Cytosolic extracts of Friend erythroleukemic cells contain both type I and type II cAMP-dependent protein kinases. In control cells the regulatory subunits of the type I and type II protein kinases (R I and R II) were present in approximately equal amounts. After the induction of erythroid differentiation by growth in 2% dimethyl sulfoxide, the total cAMP-binding capacity doubled. The concentration of R II tripled (to 16.6 pmol/mg) while R I content (1.5 pmol/mg) declined to one-third of the control cell level. Treatment of Friend cells with 0.5 mM 8-Br-cAMP and 0.2 mM methylisobutyl xanthine for 2 days did not stimulate cell differentiation. However, the cells accumulated a high level of R II while R I declined, resulting in a distribution of R subunits closely resembling that of differentiated cells.;Cyclic AMP-stimulated histone kinase activity increased in proportion to cAMP-binding activity during differentiation; no such increase was seen following 8-Br-cAMP-treatment.
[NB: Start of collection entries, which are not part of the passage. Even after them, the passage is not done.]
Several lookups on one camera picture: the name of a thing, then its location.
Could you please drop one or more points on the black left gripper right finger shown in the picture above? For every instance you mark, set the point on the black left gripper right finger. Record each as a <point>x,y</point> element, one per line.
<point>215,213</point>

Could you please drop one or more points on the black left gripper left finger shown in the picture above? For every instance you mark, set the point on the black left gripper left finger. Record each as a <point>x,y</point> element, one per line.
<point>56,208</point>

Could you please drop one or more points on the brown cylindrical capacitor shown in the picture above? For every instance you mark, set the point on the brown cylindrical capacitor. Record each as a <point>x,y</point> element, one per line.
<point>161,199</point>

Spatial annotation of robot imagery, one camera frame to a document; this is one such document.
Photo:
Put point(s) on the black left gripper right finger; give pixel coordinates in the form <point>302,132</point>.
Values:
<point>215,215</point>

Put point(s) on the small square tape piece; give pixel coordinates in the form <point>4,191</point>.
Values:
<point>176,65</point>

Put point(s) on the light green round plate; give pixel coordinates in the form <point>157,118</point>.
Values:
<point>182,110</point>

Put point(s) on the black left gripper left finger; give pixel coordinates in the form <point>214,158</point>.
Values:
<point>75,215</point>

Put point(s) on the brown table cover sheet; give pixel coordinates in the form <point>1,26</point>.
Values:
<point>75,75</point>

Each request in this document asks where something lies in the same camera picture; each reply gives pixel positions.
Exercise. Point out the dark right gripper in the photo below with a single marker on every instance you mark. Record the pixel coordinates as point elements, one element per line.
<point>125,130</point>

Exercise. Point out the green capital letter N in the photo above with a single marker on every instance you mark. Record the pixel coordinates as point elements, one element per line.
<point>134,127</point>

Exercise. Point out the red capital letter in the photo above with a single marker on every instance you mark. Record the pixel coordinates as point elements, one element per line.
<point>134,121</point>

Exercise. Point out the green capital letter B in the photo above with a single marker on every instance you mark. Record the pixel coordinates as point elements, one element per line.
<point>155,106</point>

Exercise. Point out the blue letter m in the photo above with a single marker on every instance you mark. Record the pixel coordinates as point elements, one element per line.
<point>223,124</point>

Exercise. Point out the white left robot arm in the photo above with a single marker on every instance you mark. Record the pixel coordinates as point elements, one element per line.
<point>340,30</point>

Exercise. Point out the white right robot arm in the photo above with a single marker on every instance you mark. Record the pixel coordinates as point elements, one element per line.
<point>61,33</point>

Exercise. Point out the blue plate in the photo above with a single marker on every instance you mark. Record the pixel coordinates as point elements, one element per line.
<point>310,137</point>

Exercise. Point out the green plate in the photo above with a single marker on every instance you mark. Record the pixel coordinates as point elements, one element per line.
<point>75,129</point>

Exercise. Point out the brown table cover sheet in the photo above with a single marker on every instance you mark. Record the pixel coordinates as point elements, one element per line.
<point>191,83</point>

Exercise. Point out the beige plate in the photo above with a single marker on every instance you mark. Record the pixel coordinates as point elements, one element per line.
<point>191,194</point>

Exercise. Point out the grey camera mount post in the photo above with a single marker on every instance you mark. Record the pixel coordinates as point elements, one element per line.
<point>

Both R I and R II were fully associated with the catalytic subunit (C) of protein kinase before and after differentiation. In 8-Br-cAMP-treated cells all of R I and 67% of R II were not associated with C. Thus, chronic exposure to 8-Br-cAMP disrupts the coordinate regulation of R and C content.;Two species of R II with apparent Mrs of 54,000 (R II-54) and 52,000 (R II-52) were expressed in Friend cells. R II-52 and R II-54 were not interconverted by phosphorylation or dephosphorylation. A monoclonal antibody resolved the two cAMP-binding proteins by preferentially binding R II-54. Two-dimensional maps of tryptic peptides obtained from R II-52 and R II-54 revealed extensive structural differences. The relative rate of synthesis of R II-52 increased 12 to 14-fold during erythroid differentiation or treatment with 8-Br-cAMP, while the rate of R II-54 synthesis either declined or was unchanged. Thus, the two structurally and functionally homologous forms of R II are subject to markedly different modes of regulation. Net accumulation of total R II results from a large and selective increase in the rate of biosynthesis of R II-52.